When consolidation is impracticable, such as when the guilty findings involve violations of different UCMJ articles, military judges should consider a conditional dismissal of one or more findings. Conditional dismissals “become effective when direct review becomes final in the manner described in Article 71(c), UCMJ” and therefore “protect the interests of the Government in the event that the remaining charge is dismissed during [appellate] review.” United States v. Britton, 47 M.J. 195, 203-05 (C.A.A.F. 1997) (Effron, J., concurring).

Slip op. at 8. And then, despite the fact that the specification involves different subsections of Article 120(b), the CCA consolidates them:

Specification 2 of Charge II and the sole specification under the Additional Charge are hereby consolidated into a single specification to read as follows:

In that Private First Class Germaine L. Thomas, U.S. Marine Corps, Marine Corps Combat Service Support School, Training Command, Camp Johnson, North Carolina, did, at or near Camp Johnson, North Carolina, on or about 27 July 2012, commit sexual acts upon Private First Class AA, U.S. Marine Corps, to wit: penetrating her vulva with his penis when the accused knew or reasonably should have known that Private First Class AA was asleep or otherwise unaware that the sexual act was occurring; and penetrating her vulva with his penis when the accused knew or reasonably should have known that Private First Class AA was incapable of consenting to the sexual act due to impairment by an intoxicant.

Slip op. at 11-12. This result is clearly a duplicitous specification, as it alleges both a violation of Article 120(b)(2) and a violation of Article 120(b)(3)(A).

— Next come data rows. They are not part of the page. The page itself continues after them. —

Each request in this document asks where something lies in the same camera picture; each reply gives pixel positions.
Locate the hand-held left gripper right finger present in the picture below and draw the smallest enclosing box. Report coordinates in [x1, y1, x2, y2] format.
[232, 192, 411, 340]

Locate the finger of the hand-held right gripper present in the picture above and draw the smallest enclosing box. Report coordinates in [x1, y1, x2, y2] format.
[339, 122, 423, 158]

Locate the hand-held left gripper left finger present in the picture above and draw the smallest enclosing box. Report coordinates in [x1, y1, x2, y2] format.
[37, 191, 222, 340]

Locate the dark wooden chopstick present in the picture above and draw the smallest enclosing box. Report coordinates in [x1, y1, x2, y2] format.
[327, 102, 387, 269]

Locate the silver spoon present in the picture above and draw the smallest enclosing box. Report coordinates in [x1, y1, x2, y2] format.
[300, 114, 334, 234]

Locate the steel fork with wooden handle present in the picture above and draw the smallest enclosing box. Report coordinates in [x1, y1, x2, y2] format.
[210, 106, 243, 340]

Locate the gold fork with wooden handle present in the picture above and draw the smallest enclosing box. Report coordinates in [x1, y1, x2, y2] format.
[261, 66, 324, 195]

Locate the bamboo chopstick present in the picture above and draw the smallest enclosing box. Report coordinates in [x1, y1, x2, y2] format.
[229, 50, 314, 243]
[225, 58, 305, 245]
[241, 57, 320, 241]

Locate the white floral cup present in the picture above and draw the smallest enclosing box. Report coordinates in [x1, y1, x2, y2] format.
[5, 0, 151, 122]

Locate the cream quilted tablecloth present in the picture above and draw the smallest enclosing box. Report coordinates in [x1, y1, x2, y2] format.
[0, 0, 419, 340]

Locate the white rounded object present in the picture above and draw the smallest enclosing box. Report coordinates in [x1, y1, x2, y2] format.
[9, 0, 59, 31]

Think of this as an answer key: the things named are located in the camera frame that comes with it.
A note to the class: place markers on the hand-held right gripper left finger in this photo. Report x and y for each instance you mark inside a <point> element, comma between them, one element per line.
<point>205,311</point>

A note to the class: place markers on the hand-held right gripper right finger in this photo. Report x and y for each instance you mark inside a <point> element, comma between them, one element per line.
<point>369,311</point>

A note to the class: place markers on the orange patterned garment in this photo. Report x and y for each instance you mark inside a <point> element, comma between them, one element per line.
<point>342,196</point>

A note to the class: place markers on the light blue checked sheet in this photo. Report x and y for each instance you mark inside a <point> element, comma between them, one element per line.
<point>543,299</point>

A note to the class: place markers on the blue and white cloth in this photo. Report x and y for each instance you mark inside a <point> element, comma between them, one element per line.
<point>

And the remedy for a duplicitous specification is severance. See R.C.M. 906(b)(5). Because of this, the CCA’s final action makes something of a mess of this case.

I think a charitable interpretation of the Government’s charging decision in this case is one similar to that at issue in United States v. Elespuru, 73 M.J. 326 (C.A.A.F. Jul. 15, 2014) (CAAFlog case page), where the Government asserted on appeal that multiple charges were necessary because “Appellant’s conduct involved attacks on his victim while she was incapacitated and while she was [not] incapacitated. The United States would not have been able to capture Appellant’s full criminal conduct in one specification.” Gov’t Br. at 2 (discussed here). In Elespuru, CAAF concluded that “the Government charged and tried the abusive sexual contact and wrongful sexual contact offenses in the alternative for exigencies of proof,” slip op. at 9, and it dismissed the lesser of the two offenses because “when a panel returns guilty findings for both specifications and it was agreed that these specifications were charged for exigencies of proof, it is incumbent either to consolidate or dismiss a specification,” slip op. at 10 (marks and citations omitted). The same factors appear at issue in Thomas.

I’ll be very interested to see if CAAF weighs in. Frankly, I think the JAG should certify this case to CAAF, with issues relating to the doctrine of constructive force and the appropriateness of the charging decision.